Rencontrer une personne hors des “Réseaux Sociaux” était devenu
pratiquement impossible. Les Réseaux en question s’étaient spécialisés
si bien qu’il fallait rencontrer des partenaires dans des espaces qui
définissaient par avance la nature de la relation. Les techniciens
avaient certes conscience du peu d’attrait d’une telle relation sans
surprise, mais aucune solution technique n’avait été trouvée (sauf la
brève expérience d’un algorithme définissant lui-même les personnes
devant se rencontrer. Mais le caractère obligatoire de la rencontre –
sans lequel il eut fallu reconnaître une erreur inadmissible de
l’algorithme – avait provoqué une résistance passive des sujets qui
s’étaient massivement trouvés des excuses pour éviter la rencontre. Ou,
du moins, attribua t-on à cette expérience une explosion du nombre
d’Arrêts de Résautage, fournis par les médecins habilités, qui survient
la même semaine de sa mise en oeuvre. En somme, en dehors des plus
technophiles, tout le monde avait trouvé une excuse pour poser son
lapin. Les spécialistes, au départ un peu perdus au milieu de tant de
lapins, avaient conclu que les sujets devaient garder la sensation de
choisir leurs partenaires, si bien que l’algorithme avait été
discrètement retiré).
A défaut d’une solution technique, une armada de communicants s’était
échinée à créer une équivalence entre les “Réseaux” et les anciens
cafés, les vieilles places et autres lieux archaïques de rencontres.

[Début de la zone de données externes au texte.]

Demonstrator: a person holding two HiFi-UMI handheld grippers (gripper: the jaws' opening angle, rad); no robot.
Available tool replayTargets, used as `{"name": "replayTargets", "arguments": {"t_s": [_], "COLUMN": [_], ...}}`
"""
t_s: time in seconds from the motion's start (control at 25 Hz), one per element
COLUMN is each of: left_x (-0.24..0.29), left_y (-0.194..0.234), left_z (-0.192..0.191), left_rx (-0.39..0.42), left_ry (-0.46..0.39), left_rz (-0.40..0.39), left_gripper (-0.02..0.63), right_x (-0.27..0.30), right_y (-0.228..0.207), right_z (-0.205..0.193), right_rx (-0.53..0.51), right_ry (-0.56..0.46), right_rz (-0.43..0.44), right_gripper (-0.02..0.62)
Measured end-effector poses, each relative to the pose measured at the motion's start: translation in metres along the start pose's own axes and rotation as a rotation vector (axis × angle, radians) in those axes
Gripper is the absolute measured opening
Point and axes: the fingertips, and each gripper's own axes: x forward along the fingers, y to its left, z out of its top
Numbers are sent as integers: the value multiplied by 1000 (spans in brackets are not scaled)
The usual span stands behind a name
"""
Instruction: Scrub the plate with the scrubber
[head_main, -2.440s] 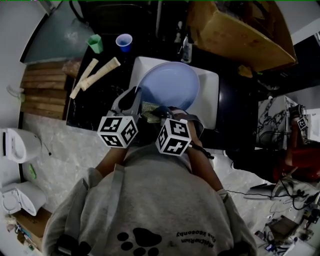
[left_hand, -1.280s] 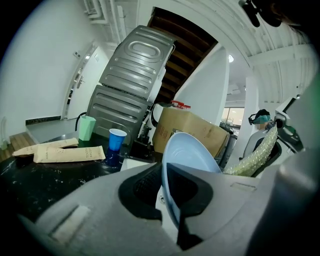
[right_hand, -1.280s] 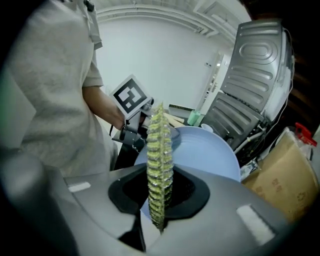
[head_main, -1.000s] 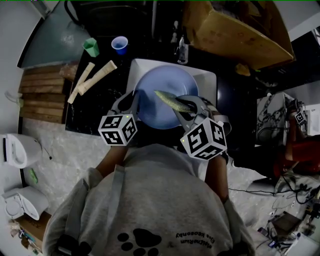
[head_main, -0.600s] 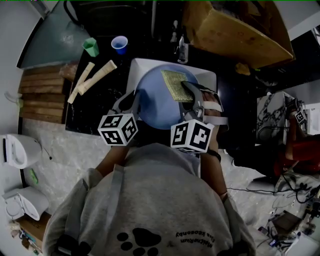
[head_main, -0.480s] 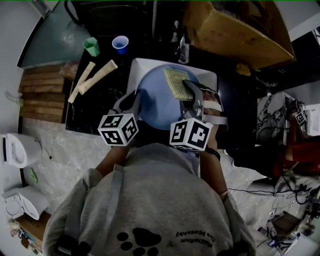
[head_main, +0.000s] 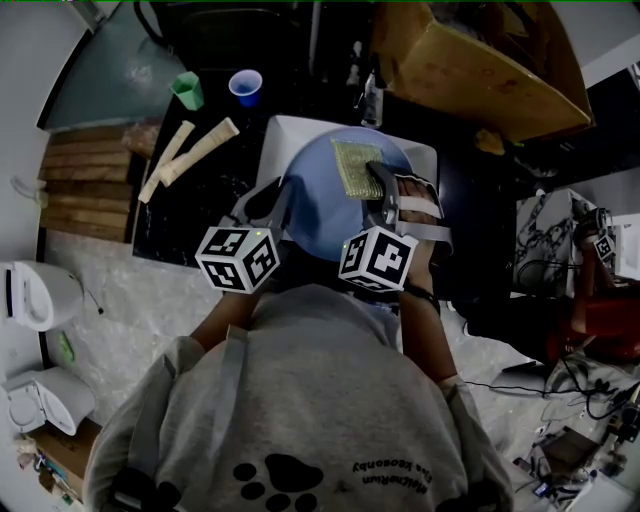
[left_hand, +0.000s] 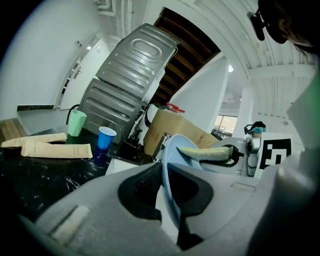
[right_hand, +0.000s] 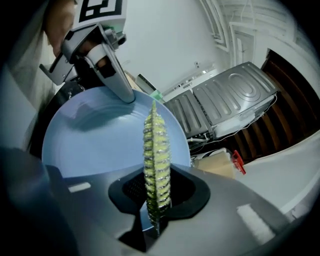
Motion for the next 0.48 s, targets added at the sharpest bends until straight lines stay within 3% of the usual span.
{"name": "replayTargets", "arguments": {"t_s": [0.48], "left_x": [0], "left_y": [9], "left_z": [-3], "left_rx": [-36], "left_ry": [7], "left_rz": [23], "left_gripper": [32], "right_x": [-1], "right_y": [50], "right_z": [1], "right_rx": [-10], "right_ry": [9], "right_rz": [212], "right_gripper": [67]}}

Mais la campagne “C Le Même Moderne” n’avait eu qu’un effet marginal, et
tout un chacun rêvait encore de rencontres inopinées et insensées hors
de l’Écran. Cela restait bien sûr à l’état de rêve, étant entendu que
personne ne quittait l’Écran pour autant. D’ailleurs, ceux qui s’y
essayaient se rendaient vite compte qu’ils n’avaient aucune pratique
dans ce domaine du “réel”, sans compter qu’émettre un mot dans cet
espace-là était considéré, sinon comme un harcèlement, au moins
franchement déplacé.
...
Plus qu’un agent zélé, Jocelyn était brillant. Il avait obtenu sa
mutation au sein du DAR, grâce à un ambitieux rapport qui, sans aucun
doute, prenait les devants sur son temps. Il y expliquait que la
focalisation sur les groupes religieux radicalisés ou de politiques plus
ou moins révolutionnaires, était une perte de temps et de ressources
pour le Service. Il suffit, pour saisir la clairvoyance de Jocelyn, de
rappeler que la coalition judéo-coranique-pentecôtiste n’en était qu’à
ses balbutiements, à peine perceptible dans les collusions peu
dissimulées entre les agents des Services Secrets “occidentaux” et les
Sectes-Poseuses-de-Bombe “orientales” (l’époque insistait sur cette
distinction entre orient/occident pour des raisons dont nous avons perdu
la trace) ; bien loin encore du jour où l’héritière des dynasties
Deng-Shah d’Iran-Bush prit la tête de la Coalition. Jocelyn avait déjà
compris que le danger proviendrait de l’imperceptible glissement de pans
entiers de la population vers la lucidité. Il avait utilisé le système
permettant de cartographier les informations réellement disponibles dans
les cerveaux – qui montraient déjà des signes alarmants de résistance à
la pollution publicitaire qui avait permis, un siècle durant, de
contenir les consciences, grâce au célèbre programme “BrainContainment”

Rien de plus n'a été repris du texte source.